The proof is in her hits. Her 2023 debut mixtape, Drowning, included standouts “Always Been You” and “Pray,” both showcasing Murph’s storytelling while spotlighting her Southern drawl and emotive rasp. The rest of her year was defined by her collaborations, adding one with Maren Morris titled “Texas” to her lineup.

But as she believes, the best is yet to come. She says her forthcoming debut album is the most proud she has ever felt of her music. “It’s just so truly me,” she says. “There’s some stuff on there that’s definitely unexpected … I’m rapping, I’m belting, and some of it’s slightly country. Everything I’m saying on this album, I fucking mean. It’s coming straight from the heart.”

Her latest single, the eviscerating “Son of a Bitch,” is evidence enough. While a bit of Winehouse can be heard in Murph’s soulful vocals — though she sings with more grit — the song is distinctly hers. And while rooted in the familiar concept of revenge, much like Carrie Underwood’s “Before He Cheats,” Murph’s take is more ominous, as she sings, “This side of me, she ain’t Jessie.”

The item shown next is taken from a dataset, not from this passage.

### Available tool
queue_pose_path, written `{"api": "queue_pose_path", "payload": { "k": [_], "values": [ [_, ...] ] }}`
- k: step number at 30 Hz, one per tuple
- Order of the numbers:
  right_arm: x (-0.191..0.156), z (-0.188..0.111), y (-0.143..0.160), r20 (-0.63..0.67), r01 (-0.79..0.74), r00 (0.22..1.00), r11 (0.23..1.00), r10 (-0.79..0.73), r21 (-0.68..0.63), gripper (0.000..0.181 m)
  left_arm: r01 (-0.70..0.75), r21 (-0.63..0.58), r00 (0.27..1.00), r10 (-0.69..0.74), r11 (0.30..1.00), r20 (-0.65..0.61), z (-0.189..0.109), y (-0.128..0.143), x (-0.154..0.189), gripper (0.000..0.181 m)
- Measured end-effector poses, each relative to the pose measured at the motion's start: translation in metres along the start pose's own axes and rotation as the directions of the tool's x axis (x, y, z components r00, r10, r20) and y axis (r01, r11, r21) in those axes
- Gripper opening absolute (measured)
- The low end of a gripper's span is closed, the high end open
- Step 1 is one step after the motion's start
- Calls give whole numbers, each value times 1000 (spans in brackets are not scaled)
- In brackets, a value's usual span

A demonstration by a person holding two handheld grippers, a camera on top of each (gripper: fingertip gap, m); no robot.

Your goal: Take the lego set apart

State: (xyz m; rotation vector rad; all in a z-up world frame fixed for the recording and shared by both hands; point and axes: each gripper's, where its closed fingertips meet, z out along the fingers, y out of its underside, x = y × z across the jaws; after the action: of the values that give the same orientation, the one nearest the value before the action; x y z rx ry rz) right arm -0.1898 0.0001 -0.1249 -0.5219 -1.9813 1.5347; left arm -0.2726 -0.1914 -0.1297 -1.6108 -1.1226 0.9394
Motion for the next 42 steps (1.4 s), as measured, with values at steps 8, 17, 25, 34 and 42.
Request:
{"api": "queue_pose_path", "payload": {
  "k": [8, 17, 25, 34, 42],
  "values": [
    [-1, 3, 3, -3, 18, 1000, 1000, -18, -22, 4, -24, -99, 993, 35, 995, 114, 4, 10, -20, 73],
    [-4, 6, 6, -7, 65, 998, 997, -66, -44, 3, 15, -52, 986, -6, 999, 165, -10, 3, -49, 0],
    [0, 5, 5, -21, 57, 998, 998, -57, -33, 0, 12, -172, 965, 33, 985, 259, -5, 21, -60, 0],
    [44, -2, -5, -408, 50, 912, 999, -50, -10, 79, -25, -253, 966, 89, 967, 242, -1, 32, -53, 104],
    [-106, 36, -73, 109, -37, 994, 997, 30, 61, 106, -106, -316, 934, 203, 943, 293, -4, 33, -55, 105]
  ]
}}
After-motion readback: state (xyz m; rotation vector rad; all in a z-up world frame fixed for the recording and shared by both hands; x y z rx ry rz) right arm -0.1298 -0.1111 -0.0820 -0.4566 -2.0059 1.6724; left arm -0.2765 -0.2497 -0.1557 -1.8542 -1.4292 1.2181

For an artist like Murph, that kind of authenticity — personally and sonically — is crucial. And while she admits she has had to “overly explain” her vision in some songwriting sessions, she believes her wide-ranging interests are “less of something I’m meticulously doing and more because of who I am.”

She recently enlisted Shaboozey to open for her on tour and names Lil Baby as her dream collaborator. She’s ­predicting that “random” team-ups will become increasingly popular this year, expressing her excitement at a potential Lana Del Rey-Quavo release that has been teased online.

And while she has plans of headlining arenas one day (and eventually selling snoots), for now, Murph is enjoying fleeting moments of normalcy before her career kicks into overdrive. Having just performed at Hangout Music Festival, a hometown gig in Alabama’s Gulf Shores — she says the difference in crowd size from last year to now “makes me want to cry” — Murph is grounding herself with some family time. She rode bikes with her brother, laid out by the pool with her mom and later planned to watch the Winehouse biopic Back to Black.

For Murph, it’s more than a movie about one of her icons. It’s a reminder of what she herself has long been working toward. “I’ve always wanted to do this,” she says. “It’s just surreal.”

This story appears in the June 1, 2024 issue of Billboard.